Task item — Return the lines of the material below exactly, beginning with the line that has "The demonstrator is" in it and finishing with the line that has "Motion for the" in it. Leave all pictures aside.

Recorded information —
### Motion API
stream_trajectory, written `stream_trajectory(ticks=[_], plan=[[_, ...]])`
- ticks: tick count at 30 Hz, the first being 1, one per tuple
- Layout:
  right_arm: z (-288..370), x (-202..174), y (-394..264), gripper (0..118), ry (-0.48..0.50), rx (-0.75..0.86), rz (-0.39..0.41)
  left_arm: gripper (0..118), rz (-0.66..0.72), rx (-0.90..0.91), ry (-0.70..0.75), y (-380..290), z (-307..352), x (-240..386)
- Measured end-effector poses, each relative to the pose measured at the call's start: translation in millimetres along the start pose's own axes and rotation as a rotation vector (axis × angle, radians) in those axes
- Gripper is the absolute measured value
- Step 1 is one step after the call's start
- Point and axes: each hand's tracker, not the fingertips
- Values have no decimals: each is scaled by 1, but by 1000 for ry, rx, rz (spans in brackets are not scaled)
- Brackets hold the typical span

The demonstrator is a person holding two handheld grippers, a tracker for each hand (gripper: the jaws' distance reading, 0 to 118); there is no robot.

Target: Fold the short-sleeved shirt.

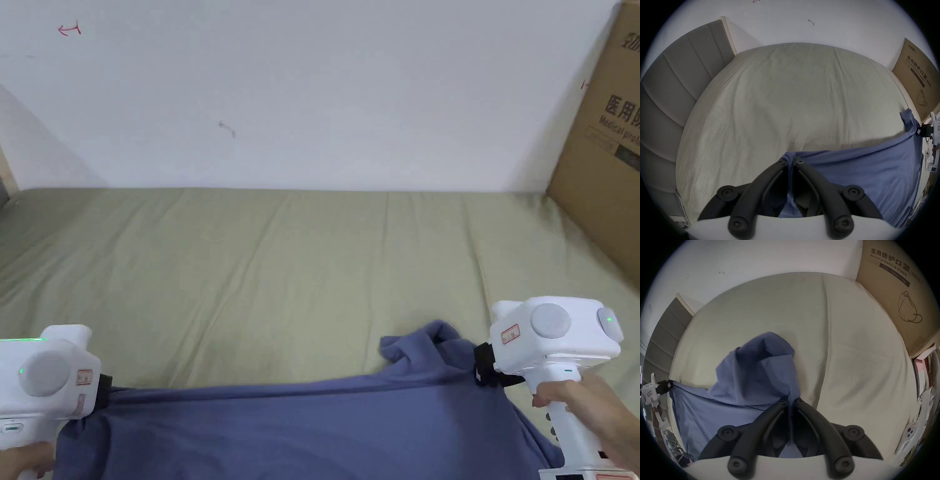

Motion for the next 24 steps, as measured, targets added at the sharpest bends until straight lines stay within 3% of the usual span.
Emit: stream_trajectory(ticks=[2, 10, 24], plan=[[8, -7, -1, 2, -45, 24, 40, 4, -8, 7, -3, 3, 11, 0], [88, -11, 7, 2, -5, 153, 33, 4, -11, 96, 12, 19, 82, -3], [316, -8, 33, 2, 10, 496, -35, 4, 21, 430, 6, 83, 288, 4]])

Output for this exercise —
The demonstrator is a person holding two handheld grippers, a tracker for each hand (gripper: the jaws' distance reading, 0 to 118); there is no robot.

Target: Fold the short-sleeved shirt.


Motion for the next 24 steps, as measured, targets added at the sharpest bends until straight lines stay within 3% of the usual span.

That concludes the output.